Performance comparison of Ψ-RA versus Bowtie on exact matching, 1-mismatch, 2-mismatch, and 3-mismatch alignments.

Conclusion

Indexing DNA sequences requires much memory. It is not possible to benefit much from the compressed indexes because of the random structure of the DNA sequences. As an alternative method of generating small size indexes of biological data, we focused on sparse suffix arrays and developed an aligner named Ψ-RA.

Ψ-RA is very fast on exact matching because of its cache-friendly structure. In addition to the speed caught in exact matching, we also integrated an elegant k-mismatch alignment capability by defining the rightmost mismatch criteria. The k-mismatch alignments of a queried read are reported according to the position of the mismatches, where being on the right is prioritized because the sequencing machines tend to generate erroneous bases particularly toward the end of the reads.

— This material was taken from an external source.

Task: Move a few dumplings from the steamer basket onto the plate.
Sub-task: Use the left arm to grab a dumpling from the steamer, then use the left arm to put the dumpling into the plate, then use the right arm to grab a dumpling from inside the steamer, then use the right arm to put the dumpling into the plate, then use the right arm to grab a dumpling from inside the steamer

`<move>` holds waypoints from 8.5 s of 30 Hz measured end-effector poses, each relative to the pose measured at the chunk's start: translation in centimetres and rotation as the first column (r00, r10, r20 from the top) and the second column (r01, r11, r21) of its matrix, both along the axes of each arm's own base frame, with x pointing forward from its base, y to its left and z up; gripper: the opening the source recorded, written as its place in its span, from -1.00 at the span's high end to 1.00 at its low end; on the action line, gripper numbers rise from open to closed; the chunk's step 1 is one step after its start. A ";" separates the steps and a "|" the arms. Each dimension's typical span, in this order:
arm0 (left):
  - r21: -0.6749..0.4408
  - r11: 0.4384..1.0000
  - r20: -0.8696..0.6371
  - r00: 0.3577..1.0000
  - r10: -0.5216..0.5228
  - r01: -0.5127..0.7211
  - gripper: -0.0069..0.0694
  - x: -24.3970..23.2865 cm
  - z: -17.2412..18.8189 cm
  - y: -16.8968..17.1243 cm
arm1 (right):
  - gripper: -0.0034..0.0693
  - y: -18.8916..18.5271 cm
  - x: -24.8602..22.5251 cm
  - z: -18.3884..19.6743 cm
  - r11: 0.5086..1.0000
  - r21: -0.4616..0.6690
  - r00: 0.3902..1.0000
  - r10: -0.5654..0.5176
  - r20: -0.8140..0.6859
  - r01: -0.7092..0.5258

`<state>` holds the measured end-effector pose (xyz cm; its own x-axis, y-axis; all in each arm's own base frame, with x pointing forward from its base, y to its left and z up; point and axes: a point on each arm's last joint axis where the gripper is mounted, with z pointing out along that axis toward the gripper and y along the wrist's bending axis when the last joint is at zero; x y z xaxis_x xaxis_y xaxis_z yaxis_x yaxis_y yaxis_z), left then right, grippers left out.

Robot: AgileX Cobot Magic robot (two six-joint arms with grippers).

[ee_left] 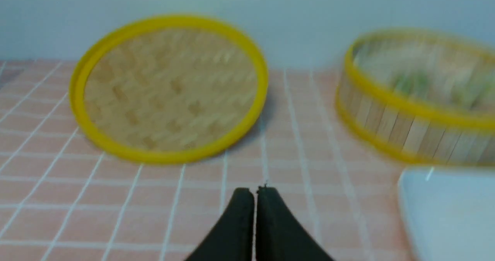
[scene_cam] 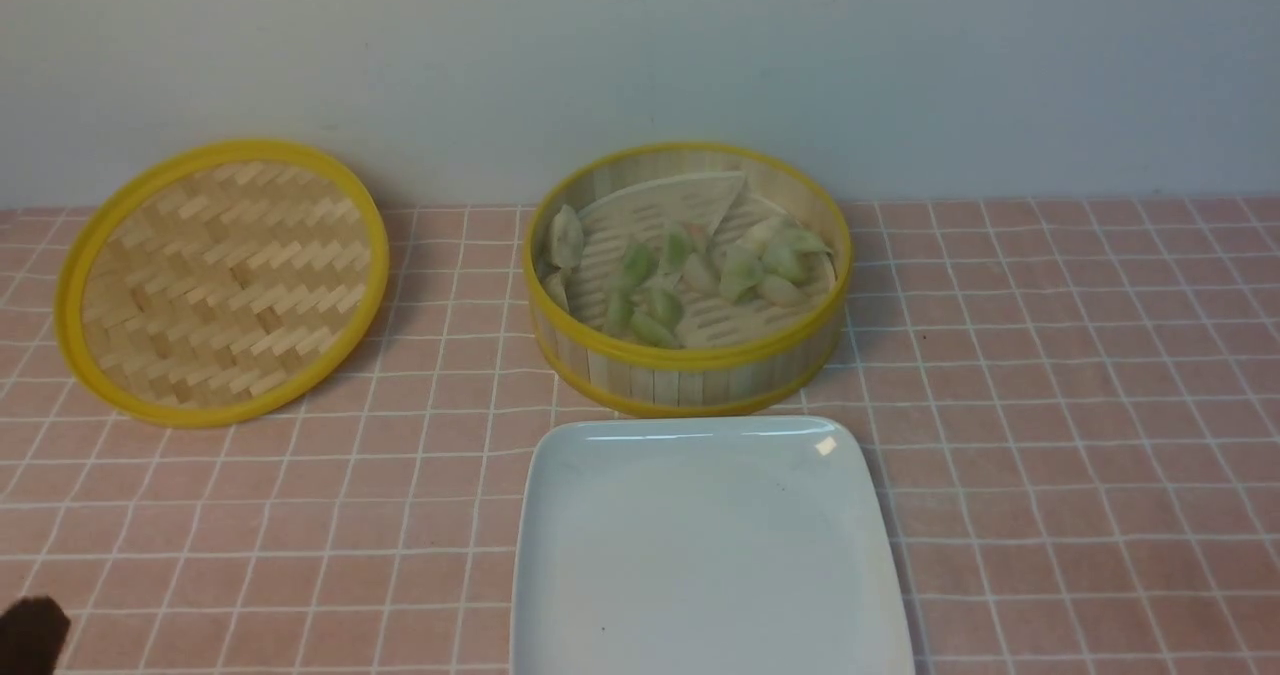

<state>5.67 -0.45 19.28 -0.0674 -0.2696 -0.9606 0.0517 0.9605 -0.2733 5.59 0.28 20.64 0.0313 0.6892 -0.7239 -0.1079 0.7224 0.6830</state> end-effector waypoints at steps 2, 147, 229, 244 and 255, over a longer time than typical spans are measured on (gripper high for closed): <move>-0.142 0.990 0.063 0.998 0.014 -0.005 0.84 0.0 0.7 0.1 | 0.95 0.0 0.0 0.0 1.000 0.006 1.000 0.000 0.000 0.000; 0.067 0.795 -0.863 0.434 -0.256 0.603 0.84 16.7 19.1 -13.0 | 0.35 16.6 39.7 4.0 0.295 -0.298 0.375 0.253 -0.892 -0.908; 0.131 0.800 -0.823 0.515 -0.242 0.585 0.84 13.8 20.8 -10.8 | -0.04 23.3 26.0 -0.6 0.262 0.051 -0.004 0.174 -0.985 -0.964; 0.145 0.801 -0.822 0.521 -0.230 0.581 0.84 13.9 20.8 -10.7 | -0.60 21.1 38.4 4.5 0.387 -0.310 0.399 0.178 -0.899 -0.869; 0.145 0.801 -0.822 0.521 -0.230 0.581 0.84 13.9 20.8 -10.7 | -0.59 21.4 44.1 -1.7 0.451 -0.280 0.384 0.155 -0.910 -0.847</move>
<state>19.53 -11.12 40.05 -0.7918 0.3314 -0.5130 0.4148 0.9083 -0.0534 49.71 21.65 18.90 -0.8376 -0.3208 -0.4423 -0.4031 0.9093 0.1039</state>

The size of a sparse suffix array changes with the chosen sparsification factor D, such that larger values result in smaller sized indexes. On the other hand, large sparsification factors worsen the time complexity of the processing. We showed experimentally that by applying parallelism in contemporary processor architectures, small-size indexes having large D match the performance of the large size indexes that have smaller D values. Ψ-RA gives users the flexibility to tune the size of the index according to the available resources. The index will fit in the main memory at the cost of increased computation time. That increase can be avoided up to some level in practice by benefiting from multicore processors.